## Task:
Scan the listing below for the word "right" and copy every line that has it.

::::::::

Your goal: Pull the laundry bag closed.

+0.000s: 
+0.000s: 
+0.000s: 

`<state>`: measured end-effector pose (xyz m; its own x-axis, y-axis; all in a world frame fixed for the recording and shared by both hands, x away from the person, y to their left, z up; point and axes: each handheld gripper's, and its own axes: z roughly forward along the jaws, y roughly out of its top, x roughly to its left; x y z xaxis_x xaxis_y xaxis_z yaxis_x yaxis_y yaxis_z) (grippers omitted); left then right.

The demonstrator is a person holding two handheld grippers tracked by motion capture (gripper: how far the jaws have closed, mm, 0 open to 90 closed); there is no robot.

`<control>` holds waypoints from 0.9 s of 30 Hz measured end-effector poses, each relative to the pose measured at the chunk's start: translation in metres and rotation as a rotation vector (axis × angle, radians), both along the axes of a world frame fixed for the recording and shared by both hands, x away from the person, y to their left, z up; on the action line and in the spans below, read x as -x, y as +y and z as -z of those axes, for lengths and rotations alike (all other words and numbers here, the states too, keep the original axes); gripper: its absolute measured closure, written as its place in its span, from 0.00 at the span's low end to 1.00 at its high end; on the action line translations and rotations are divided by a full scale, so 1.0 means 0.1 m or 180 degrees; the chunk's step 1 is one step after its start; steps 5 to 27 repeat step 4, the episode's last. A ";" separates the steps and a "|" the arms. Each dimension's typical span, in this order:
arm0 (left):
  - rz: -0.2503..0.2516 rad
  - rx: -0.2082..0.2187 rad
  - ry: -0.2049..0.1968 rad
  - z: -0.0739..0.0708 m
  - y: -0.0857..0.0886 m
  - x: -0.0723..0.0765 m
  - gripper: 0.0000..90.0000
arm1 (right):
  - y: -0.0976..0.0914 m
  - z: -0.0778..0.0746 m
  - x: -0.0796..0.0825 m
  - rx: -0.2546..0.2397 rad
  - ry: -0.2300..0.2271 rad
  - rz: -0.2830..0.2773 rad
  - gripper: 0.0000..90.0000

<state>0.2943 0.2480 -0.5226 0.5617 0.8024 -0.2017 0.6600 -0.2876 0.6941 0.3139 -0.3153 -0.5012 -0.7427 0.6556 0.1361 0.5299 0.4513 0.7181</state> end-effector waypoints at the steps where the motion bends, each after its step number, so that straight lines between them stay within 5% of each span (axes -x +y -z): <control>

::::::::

## Answer below:
`<state>`: measured end-effector pose (xyz m; its own x-axis, y-axis; all in a world frame fixed for the recording and shared by both hands, x away from the person, y to their left, z up; point and axes: each handheld gripper's, and its own axes: z roughly forward along the jaws, y roughly out of its top, x roughly to its left; x y z xaxis_x xaxis_y xaxis_z yaxis_x yaxis_y yaxis_z) (grippers omitted); left then right.
arm1 (right):

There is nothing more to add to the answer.